As shown in fig. 9 to 10, the operation of the cold charging mode is as follows, the external circulation pump 21 of the first transmission device continuously inputs the cold carrying medium Z meeting the predetermined requirement of the first storage unit 231 to the inlet joint 131 of the temperature keeping device 1 for receiving the cold carrying medium through the first liquid outlet pipeline 221 and the external circulation pipeline 22, and the cold carrying medium enters the heat exchanger 123 of the energy storage device 12 through the pipeline 13 of the temperature keeping device 1 to exchange heat with the phase change material 122, so as to introduce cold energy into the phase change material 122. The used refrigerating medium Y to be refrigerated is output through an outlet joint 132 of the heat preservation equipment 1; the external circulation pipeline 22 of the first transmission device transmits the used refrigerating medium Y to be refrigerated, and returns to the second storage unit 232 through the spraying device arranged at the tail end of the second liquid inlet pipeline 222 at the top of the second storage unit. The working process of the refrigeration mode is as follows, the internal circulation pump 24 of the second transmission device continuously inputs the cold-carrying medium Y to be refrigerated of the second storage unit 232 into the plate heat exchanger of the refrigeration unit 26 through the second liquid outlet pipeline 241 and the internal circulation pipeline 25, the plate heat exchanger guides cold energy into the cold-carrying medium, the cold-carrying medium is continuously transmitted through the internal circulation pipeline 25 after being refrigerated, and enters the first storage unit 231 through the spraying device arranged at the tail end of the first liquid inlet pipeline 242 at the top 231 of the first storage unit, and the reciprocating circulation is performed, so that the temperature in the heat preservation water tank 23 is finally integrally reduced to the target preset temperature.

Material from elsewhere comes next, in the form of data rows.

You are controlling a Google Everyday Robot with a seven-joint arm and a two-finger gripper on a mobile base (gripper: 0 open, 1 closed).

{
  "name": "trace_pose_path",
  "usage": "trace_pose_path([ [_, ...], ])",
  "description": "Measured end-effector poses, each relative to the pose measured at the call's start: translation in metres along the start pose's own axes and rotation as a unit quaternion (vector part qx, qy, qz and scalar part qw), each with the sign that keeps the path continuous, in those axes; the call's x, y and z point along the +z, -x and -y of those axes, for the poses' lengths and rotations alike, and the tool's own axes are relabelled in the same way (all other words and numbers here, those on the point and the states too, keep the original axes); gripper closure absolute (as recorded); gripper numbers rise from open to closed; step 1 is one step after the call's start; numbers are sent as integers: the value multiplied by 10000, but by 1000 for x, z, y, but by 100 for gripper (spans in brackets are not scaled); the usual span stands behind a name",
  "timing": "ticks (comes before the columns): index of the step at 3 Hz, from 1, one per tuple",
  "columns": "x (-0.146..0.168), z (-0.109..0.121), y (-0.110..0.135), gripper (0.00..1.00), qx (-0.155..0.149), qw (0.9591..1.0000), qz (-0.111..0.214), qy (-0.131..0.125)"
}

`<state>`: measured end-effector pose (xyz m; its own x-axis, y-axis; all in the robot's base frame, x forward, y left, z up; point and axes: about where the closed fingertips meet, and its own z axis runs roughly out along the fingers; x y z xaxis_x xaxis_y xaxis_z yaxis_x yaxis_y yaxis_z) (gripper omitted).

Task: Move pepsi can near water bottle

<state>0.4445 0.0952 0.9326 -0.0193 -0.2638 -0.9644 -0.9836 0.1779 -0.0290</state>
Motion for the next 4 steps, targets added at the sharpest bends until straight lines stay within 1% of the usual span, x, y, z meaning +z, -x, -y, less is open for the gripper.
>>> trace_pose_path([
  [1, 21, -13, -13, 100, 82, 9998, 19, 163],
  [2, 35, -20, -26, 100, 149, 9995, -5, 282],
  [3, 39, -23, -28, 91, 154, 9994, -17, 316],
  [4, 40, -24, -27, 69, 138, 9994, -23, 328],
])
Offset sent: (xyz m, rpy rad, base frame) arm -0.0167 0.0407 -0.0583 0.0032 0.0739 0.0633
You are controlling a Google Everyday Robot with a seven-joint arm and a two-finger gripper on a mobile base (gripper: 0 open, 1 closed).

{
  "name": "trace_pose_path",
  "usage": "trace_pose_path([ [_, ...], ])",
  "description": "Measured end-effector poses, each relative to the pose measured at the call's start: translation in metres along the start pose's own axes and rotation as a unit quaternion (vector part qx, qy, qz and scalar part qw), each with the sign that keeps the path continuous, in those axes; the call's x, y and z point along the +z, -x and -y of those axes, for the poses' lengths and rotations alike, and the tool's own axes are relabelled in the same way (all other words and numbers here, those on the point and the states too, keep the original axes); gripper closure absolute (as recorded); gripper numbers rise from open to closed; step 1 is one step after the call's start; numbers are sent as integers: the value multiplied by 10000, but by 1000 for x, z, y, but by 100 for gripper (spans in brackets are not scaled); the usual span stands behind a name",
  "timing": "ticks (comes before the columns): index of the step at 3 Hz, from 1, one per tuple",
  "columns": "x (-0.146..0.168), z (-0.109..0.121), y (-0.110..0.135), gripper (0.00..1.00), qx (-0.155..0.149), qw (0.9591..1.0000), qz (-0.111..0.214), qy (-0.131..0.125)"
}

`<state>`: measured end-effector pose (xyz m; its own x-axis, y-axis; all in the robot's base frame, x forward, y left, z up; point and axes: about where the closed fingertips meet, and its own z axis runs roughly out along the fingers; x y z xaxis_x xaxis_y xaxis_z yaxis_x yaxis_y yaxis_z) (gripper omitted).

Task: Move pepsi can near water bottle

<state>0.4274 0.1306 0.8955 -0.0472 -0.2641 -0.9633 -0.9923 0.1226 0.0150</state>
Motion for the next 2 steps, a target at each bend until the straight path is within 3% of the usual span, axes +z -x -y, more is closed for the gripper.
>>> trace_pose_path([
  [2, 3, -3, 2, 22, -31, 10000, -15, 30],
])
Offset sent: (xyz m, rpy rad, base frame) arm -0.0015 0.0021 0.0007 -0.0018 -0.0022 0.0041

The cold filling equipment 2 realizes a cold filling mode through external circulation, outputs a cold carrying medium Z meeting the preset requirement, transmits cold quantity to the energy storage device 12 of the heat preservation equipment 1, and receives the used cold carrying medium Y to be refrigerated. The cold filling equipment 2 realizes a refrigeration mode through internal circulation, and refrigerates the cold carrying medium Y to be refrigerated after returning to the heat preservation water tank 23 and used into the cold carrying medium Z meeting the preset requirement, so that the cold filling equipment can be applied to a cold filling working condition. The operation mode of the cooling device 2 may adopt a direct cooling mode and an indirect cooling mode. The storage device of the cold charging device 2 can store a large amount of cold carrying medium, so that the cold charging device can charge single or multiple heat preservation devices after the large amount of cold carrying medium is refrigerated to reach a preset temperature; under the direct cold filling mode, the refrigeration mode and the cold filling mode are simultaneously started, and the effect of quick cold filling is achieved. And under the indirect cold charging mode, the refrigeration module and the cold charging mode are separated.

The cooling device 2 may also comprise an electric cabinet; a temperature sensor and a flow sensor are arranged near the first liquid outlet pipeline 221 and/or the second liquid outlet pipeline 241 and/or the first liquid inlet pipeline 242 and/or the second liquid inlet pipeline 222; the sensor is connected with the electric cabinet, and automatic control is carried out on the cold filling equipment through plc programming. The cold filling flow, the temperature of the liquid outlet pipeline and the temperature of the liquid inlet pipeline, the temperature of cold carrying media at each position of the water tank and the average temperature of the cold carrying media of the cold filling equipment can be checked through the display equipment, and meanwhile, the state information such as the working pressure and the current of the equipment can be monitored.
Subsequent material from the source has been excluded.